Don't get me wrong: Those 23 town hall meetings that Gov.-elect Tim Walz and Lt. Gov-elect Peggy Flanagan conducted last week and the week before were well worth doing. The issues they reportedly discussed with some 2,500 Minnesotans — education, health care, transportation, child care, housing — are all deserving of gubernatorial attention. Walz and Flanagan are well-versed on those topics and ready to respond.
But I've observed that often, governors are not granted the luxury of choosing their policy priorities. Circumstances have a way of choosing for them.
Minnesotans are on notice about a circumstance that urgently needs government attention. The best climate scientists the United Nations could assemble plus a separate team that reported to a recklessly skeptical Trump White House both warned in recent weeks that humanity has only a few years to avert climate catastrophe. Both reports call for dramatic action to cut carbon emissions to the atmosphere, ASAP.
The U.N. report says that what happens in the next 12 years will decide whether the effects of man-made climate change are "inconvenient" (Al Gore's understatement) or devastating — not on some far-off date, but within the lifetimes of today's children.

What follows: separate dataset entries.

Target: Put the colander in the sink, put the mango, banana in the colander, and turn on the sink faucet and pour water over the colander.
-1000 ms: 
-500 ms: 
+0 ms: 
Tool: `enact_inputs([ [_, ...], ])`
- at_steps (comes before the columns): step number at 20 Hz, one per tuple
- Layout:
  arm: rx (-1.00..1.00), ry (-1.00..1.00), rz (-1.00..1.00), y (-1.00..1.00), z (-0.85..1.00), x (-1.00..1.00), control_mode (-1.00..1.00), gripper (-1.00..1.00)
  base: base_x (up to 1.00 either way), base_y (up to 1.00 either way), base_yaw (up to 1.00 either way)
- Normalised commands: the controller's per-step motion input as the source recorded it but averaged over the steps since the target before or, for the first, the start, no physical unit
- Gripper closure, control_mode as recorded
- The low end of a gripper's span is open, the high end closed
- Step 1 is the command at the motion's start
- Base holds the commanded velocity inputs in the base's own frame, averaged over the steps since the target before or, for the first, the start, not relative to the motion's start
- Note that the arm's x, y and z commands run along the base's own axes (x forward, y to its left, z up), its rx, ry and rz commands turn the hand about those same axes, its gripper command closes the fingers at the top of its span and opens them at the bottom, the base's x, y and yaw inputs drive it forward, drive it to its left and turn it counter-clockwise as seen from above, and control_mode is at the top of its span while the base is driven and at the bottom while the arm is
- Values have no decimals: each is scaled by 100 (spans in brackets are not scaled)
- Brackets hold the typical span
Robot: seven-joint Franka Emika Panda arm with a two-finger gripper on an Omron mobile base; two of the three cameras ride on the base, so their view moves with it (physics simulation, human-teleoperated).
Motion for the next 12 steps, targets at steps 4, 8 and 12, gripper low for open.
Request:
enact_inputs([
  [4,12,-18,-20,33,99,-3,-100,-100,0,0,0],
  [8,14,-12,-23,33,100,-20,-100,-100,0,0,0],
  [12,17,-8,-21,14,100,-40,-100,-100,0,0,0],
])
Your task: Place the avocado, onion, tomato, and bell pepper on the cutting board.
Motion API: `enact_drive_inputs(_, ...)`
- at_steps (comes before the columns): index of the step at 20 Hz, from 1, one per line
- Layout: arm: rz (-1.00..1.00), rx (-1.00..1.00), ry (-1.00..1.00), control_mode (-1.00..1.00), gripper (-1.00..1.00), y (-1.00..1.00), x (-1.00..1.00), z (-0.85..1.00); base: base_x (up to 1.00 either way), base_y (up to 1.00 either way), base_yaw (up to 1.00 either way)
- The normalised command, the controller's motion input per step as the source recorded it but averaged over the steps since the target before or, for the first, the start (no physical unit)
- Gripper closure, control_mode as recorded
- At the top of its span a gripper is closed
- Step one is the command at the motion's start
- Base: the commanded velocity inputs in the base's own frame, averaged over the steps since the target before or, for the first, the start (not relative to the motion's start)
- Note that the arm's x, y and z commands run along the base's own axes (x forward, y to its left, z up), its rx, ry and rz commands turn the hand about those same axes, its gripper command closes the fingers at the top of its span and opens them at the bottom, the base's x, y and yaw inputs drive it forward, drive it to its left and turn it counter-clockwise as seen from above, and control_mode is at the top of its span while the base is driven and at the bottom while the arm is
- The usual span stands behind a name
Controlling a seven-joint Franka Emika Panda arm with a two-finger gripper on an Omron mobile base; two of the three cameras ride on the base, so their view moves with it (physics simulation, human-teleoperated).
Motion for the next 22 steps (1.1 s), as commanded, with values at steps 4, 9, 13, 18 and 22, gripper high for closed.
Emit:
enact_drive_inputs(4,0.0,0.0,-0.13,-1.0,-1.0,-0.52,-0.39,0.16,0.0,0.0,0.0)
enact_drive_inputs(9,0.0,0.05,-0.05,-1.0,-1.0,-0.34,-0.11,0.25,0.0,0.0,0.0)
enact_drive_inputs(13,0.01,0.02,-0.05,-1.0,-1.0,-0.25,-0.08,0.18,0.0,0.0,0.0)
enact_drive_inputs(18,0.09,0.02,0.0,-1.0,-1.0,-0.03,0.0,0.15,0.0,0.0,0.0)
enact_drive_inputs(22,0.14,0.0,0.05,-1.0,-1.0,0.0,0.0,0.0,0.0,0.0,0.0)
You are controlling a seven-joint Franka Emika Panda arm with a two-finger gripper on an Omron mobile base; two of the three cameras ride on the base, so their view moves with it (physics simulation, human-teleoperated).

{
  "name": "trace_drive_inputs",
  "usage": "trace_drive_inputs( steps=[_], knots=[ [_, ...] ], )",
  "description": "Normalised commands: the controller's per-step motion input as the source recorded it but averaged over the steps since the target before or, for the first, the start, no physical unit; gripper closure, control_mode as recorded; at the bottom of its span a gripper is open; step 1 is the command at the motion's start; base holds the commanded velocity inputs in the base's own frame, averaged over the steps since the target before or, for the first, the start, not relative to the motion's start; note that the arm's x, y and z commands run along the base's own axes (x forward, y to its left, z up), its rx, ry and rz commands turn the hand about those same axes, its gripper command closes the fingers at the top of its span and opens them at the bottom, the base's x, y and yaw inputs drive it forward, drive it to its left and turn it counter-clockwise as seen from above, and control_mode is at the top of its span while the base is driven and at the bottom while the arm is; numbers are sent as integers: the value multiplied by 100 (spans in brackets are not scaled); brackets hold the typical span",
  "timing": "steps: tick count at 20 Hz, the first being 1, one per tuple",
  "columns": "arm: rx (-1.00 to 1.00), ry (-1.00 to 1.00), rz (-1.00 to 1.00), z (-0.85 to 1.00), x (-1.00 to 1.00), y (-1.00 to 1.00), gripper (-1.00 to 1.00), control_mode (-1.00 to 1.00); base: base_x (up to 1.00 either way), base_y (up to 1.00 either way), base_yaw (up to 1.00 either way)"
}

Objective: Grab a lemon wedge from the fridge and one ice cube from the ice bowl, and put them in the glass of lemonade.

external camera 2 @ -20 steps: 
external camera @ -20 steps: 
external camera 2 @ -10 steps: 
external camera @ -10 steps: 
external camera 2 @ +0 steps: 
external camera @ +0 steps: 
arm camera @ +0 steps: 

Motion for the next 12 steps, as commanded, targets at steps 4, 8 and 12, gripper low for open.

Minnesota voters have just given a former high school football coach license to lead their state government for a third of that 12-year span. Reducing carbon emissions in Minnesota might not be the issue Walz would prefer to tackle. But if he doesn't, it looks likely to tackle his grandkids, and yours and mine, too.
That circumstance inspired my visit last week with Michael Noble. He's a founder and the executive director of Fresh Energy, a St. Paul-based nonprofit advocacy organization that's been telling governors and legislators for nearly 30 years that emission-free energy is the right choice for Minnesota.
It hasn't been an entirely futile pursuit. This state's Legislature has its share of climate change deniers — to my knowledge, all in Republican ranks. But not every Republican rejects what scientists say. It was a Republican governor, Tim Pawlenty, who signed into law the landmark 2007 legislation requiring that 25 percent of retail electricity sales be generated from renewable sources — wind, solar, hydro, biomass. That goal appears well within reach.
But even when DFLers have been in charge, Fresh Energy and its allies have struggled to get their issue out of the Legislature's second or third tier of priorities.